RM: I think so, yeah.

DG: Your older sister.

RM: Yeah, I think so.

DG: Okay. In Tule Lake then was your sister Jane with you?

RM: No, I think they -- Jane and Nish Kumagai...

DG: Were already married also?

RM: I think they left ahead. I'm not sure. I can't remember.

DG: Okay.

RM: I think they left on their own.

DG: So it was just you and your mother and father.

RM: Yeah, parents.

<End Segment 33> - Copyright © 1998 Densho. All Rights Reserved.

<Begin Segment 34>

DG: Okay, so then you went to Tule Lake.

RM: Uh-huh.

DG: And where did you work?

RM: First I worked in the warehouse and then I became an assistant to the head guy there in the warehouse. And he was taking a lot of stuff, sell it to the black market and he wanted me to do it too and I told him, "Nothing doing. If you're gonna to do that, I'm quittin'," and he fired me. So I wouldn't participate in something like that.

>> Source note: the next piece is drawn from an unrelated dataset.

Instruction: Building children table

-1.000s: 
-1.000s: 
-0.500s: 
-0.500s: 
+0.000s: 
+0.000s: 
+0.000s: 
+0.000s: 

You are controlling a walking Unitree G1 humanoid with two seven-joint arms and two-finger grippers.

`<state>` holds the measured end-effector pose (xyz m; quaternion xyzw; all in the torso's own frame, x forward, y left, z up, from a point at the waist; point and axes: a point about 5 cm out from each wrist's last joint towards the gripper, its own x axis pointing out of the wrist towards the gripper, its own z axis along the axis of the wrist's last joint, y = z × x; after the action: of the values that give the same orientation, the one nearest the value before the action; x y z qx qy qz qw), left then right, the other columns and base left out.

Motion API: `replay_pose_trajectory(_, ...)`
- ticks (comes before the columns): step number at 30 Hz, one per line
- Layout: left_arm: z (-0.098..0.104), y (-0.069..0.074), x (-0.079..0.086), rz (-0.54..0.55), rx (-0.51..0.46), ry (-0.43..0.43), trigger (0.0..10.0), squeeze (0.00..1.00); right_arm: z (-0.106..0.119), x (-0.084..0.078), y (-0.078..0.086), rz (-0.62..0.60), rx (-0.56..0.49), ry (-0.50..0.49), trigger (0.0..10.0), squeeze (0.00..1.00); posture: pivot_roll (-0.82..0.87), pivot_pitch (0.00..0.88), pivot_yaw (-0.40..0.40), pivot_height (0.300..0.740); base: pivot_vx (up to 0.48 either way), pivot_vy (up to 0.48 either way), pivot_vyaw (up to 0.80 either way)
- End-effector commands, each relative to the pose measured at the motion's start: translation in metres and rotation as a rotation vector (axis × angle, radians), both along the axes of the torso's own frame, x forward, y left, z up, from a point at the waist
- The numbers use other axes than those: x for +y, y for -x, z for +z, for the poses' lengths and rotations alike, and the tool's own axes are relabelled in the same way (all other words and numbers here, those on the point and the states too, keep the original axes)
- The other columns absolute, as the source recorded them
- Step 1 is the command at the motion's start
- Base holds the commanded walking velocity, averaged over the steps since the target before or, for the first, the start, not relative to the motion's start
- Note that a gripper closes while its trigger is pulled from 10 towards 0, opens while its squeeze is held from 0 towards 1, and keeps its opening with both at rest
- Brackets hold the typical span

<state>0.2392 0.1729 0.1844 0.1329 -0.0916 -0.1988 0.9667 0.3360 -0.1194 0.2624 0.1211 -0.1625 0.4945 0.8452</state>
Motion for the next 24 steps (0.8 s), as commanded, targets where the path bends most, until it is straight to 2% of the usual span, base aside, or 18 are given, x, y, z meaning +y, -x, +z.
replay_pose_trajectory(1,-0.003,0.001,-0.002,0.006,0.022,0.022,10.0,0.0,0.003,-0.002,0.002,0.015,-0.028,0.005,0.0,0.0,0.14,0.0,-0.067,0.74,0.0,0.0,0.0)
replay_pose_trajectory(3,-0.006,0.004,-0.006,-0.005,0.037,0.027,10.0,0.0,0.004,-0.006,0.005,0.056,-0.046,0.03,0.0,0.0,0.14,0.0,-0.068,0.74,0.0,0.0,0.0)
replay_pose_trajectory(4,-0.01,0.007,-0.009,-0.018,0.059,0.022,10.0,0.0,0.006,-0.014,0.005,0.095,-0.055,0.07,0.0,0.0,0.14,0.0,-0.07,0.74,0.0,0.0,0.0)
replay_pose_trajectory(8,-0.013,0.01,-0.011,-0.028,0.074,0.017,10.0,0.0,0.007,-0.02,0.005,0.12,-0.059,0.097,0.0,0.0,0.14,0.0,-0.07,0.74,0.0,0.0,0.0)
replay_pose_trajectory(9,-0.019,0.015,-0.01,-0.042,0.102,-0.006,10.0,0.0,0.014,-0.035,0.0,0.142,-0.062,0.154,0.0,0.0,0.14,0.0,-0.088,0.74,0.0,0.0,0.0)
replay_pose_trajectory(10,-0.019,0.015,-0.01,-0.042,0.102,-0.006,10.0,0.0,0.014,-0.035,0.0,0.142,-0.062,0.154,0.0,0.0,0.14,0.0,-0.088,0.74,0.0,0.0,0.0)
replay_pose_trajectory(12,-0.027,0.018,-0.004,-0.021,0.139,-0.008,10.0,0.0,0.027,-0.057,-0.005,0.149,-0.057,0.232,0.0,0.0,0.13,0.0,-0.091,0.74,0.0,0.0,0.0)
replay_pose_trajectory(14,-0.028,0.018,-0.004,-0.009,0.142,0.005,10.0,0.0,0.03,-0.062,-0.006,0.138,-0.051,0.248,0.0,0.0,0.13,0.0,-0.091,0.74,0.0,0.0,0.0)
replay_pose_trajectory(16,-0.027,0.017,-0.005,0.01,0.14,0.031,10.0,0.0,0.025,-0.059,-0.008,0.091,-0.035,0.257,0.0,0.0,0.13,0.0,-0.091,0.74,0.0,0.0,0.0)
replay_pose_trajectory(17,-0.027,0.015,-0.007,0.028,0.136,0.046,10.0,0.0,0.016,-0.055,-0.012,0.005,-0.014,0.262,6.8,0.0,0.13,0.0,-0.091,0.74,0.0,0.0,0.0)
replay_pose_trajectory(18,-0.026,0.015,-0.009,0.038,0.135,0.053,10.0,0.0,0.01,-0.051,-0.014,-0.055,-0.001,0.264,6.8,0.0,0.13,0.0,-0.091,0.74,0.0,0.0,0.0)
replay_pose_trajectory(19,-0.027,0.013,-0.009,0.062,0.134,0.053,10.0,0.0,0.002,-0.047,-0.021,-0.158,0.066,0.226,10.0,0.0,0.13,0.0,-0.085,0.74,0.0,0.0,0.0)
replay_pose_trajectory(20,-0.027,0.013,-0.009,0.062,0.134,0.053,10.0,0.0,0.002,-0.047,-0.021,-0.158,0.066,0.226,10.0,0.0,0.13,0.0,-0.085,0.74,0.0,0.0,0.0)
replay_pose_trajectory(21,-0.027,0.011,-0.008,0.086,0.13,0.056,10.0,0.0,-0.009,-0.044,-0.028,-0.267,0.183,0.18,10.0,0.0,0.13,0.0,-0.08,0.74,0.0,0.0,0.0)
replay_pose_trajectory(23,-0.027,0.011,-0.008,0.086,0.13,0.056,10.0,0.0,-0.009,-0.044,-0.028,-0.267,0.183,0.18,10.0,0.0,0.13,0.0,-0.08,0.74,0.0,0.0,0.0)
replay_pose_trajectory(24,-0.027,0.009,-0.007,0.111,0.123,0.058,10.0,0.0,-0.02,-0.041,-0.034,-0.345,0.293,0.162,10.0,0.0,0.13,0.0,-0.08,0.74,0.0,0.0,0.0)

DG: So then you went to work for the...

RM: Yeah, hospital. And I was doin' the head accountant there, and then they promoted me to business agent. Yeah.

DG: And you even got a commendation or something.

RM: Yeah. They -- I think back in Washington, D.C. somebody wrote a letter said how good I was doing.

DG: Now, one other -- something else that I forgot to establish earlier is that, did you take accounting when you went to the university?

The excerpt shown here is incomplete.